● **Goal of the exercise**:
Please copy out every line of the listing below in which the word "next" appears.

%%

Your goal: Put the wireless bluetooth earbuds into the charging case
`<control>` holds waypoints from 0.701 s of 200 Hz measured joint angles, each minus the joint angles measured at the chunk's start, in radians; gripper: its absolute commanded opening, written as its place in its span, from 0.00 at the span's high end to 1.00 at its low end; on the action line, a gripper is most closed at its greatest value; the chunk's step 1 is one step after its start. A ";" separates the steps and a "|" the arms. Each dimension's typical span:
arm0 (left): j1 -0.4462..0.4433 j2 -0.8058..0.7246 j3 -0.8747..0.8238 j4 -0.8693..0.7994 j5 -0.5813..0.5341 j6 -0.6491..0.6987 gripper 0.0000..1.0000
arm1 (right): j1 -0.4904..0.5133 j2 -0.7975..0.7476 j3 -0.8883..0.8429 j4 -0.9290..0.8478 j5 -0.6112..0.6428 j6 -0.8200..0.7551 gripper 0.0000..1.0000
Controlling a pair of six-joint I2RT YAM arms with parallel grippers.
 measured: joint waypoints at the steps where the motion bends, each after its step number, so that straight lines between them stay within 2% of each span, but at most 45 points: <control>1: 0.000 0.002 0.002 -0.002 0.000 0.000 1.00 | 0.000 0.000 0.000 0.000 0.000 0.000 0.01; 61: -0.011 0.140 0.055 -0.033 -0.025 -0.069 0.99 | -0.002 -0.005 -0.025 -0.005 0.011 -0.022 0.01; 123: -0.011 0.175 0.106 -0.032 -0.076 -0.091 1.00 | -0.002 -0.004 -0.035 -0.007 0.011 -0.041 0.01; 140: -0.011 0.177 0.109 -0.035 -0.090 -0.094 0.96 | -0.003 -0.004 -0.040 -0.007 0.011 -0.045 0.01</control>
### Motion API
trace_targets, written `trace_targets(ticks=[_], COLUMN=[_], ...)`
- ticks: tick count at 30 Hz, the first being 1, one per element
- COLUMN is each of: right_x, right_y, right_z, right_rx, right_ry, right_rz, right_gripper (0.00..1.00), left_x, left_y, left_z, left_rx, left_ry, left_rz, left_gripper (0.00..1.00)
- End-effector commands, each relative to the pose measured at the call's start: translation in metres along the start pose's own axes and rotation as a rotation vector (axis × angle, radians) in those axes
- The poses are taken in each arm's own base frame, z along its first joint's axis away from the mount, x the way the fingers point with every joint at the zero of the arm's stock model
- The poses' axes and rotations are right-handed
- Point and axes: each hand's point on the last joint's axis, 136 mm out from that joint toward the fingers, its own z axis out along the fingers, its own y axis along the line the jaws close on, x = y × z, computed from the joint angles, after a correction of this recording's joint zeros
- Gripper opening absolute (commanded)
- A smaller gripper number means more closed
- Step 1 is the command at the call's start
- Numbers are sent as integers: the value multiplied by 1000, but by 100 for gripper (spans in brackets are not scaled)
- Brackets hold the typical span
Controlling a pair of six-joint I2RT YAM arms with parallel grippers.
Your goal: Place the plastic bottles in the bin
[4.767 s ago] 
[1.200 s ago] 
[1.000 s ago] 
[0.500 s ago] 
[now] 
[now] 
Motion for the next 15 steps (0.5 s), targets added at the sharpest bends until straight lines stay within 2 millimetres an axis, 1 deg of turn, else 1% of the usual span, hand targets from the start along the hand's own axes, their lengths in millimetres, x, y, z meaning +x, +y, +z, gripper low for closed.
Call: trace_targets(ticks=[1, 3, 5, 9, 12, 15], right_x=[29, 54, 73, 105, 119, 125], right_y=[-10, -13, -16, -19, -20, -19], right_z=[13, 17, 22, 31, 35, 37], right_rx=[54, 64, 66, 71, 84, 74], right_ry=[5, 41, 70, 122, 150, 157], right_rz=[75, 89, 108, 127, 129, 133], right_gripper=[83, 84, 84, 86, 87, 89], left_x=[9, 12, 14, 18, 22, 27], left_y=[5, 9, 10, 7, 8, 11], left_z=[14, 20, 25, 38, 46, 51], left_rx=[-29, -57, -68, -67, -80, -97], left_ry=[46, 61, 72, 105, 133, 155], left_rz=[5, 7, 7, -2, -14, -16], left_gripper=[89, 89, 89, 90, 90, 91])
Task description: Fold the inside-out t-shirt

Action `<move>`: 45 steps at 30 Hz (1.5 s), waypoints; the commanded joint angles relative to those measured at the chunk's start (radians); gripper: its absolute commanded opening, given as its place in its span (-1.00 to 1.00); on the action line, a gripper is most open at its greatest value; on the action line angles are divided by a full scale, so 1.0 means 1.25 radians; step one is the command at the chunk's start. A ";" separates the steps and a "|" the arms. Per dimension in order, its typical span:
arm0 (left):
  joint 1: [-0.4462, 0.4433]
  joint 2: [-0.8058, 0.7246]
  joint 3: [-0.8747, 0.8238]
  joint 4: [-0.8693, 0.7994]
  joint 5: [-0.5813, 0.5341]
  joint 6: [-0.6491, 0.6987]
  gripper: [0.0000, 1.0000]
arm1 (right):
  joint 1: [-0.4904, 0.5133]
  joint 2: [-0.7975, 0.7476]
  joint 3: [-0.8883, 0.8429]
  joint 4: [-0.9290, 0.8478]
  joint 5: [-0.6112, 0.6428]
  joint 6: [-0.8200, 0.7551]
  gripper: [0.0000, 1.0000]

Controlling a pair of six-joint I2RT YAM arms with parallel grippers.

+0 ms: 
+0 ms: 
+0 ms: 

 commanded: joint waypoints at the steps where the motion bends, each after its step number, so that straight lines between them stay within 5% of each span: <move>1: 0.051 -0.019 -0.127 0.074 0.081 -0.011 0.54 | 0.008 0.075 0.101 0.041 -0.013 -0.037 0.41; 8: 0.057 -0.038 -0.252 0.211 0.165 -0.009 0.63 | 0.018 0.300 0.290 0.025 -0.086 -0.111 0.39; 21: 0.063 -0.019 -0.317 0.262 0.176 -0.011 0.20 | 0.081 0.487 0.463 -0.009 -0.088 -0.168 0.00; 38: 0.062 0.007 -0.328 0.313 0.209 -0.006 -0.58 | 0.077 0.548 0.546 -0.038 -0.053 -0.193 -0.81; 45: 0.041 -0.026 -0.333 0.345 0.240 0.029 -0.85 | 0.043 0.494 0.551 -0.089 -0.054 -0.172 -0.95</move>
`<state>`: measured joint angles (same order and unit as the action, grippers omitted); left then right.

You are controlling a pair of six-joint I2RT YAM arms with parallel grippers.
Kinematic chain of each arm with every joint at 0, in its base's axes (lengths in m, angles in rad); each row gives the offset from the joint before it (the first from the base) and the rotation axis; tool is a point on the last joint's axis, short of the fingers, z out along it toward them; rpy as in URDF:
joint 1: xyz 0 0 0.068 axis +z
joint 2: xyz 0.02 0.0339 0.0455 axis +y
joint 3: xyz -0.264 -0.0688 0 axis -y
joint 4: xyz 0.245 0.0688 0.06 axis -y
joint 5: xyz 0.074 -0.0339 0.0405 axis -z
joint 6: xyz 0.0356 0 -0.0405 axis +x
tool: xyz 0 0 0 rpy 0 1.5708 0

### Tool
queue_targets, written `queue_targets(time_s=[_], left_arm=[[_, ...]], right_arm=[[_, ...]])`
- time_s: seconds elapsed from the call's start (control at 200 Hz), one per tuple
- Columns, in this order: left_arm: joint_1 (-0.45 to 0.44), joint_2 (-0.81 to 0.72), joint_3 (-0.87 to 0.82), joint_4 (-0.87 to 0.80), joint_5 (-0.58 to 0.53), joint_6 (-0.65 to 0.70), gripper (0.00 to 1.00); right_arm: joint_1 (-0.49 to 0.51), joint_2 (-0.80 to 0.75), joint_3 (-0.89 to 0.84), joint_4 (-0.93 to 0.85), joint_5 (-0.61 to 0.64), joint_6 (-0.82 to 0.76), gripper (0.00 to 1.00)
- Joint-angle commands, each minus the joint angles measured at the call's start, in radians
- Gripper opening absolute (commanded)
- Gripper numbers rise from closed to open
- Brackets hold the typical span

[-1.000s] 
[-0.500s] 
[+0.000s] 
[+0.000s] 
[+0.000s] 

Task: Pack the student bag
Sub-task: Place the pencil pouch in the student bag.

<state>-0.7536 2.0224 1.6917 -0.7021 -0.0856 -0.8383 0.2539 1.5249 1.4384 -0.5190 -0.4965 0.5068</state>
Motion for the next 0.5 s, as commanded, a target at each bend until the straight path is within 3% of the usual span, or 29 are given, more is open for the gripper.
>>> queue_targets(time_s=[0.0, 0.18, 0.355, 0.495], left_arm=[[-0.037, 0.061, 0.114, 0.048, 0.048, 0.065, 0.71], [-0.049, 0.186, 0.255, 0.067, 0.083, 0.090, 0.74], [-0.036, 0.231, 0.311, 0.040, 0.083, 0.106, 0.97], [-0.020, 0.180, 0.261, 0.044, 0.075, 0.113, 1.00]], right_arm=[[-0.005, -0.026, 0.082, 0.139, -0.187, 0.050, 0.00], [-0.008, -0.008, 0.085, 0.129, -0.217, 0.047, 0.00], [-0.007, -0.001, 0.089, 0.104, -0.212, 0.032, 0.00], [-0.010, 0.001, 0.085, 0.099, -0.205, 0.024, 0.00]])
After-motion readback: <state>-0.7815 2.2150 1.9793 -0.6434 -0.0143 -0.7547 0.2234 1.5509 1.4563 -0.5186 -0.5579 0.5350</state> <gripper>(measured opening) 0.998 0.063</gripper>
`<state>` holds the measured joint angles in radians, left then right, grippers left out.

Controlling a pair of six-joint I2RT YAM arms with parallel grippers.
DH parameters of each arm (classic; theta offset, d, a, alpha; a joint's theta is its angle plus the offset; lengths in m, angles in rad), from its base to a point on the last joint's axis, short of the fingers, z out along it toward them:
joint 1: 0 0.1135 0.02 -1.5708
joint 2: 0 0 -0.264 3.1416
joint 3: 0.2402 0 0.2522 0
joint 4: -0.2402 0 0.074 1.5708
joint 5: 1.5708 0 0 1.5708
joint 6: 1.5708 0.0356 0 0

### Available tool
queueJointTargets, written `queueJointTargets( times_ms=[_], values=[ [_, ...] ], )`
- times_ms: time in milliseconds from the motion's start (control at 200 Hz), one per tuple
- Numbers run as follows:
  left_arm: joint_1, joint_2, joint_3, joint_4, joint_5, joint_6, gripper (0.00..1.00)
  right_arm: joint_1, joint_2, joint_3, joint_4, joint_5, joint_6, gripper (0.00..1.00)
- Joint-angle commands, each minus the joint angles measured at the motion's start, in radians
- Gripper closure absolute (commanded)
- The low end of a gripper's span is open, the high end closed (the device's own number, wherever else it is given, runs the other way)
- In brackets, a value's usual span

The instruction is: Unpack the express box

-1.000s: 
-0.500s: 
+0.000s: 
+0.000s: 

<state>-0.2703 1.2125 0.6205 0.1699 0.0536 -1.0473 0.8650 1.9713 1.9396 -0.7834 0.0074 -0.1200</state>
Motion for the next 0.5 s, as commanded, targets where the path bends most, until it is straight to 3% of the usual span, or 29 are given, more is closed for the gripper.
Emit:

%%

● **Result for this task**:
Motion for the next 15 steps (0.5 s), targets added at the sharpest bends until straight lines stay within 2 millimetres an axis, 1 deg of turn, else 1% of the usual span, hand targets from the start along the hand's own axes, their lengths in millimetres, x, y, z meaning +x, +y, +z, gripper low for closed.
Motion for the next 0.5 s, as commanded, a target at each bend until the straight path is within 3% of the usual span, or 29 are given, more is open for the gripper.
Motion for the next 0.5 s, as commanded, targets where the path bends most, until it is straight to 3% of the usual span, or 29 are given, more is closed for the gripper.

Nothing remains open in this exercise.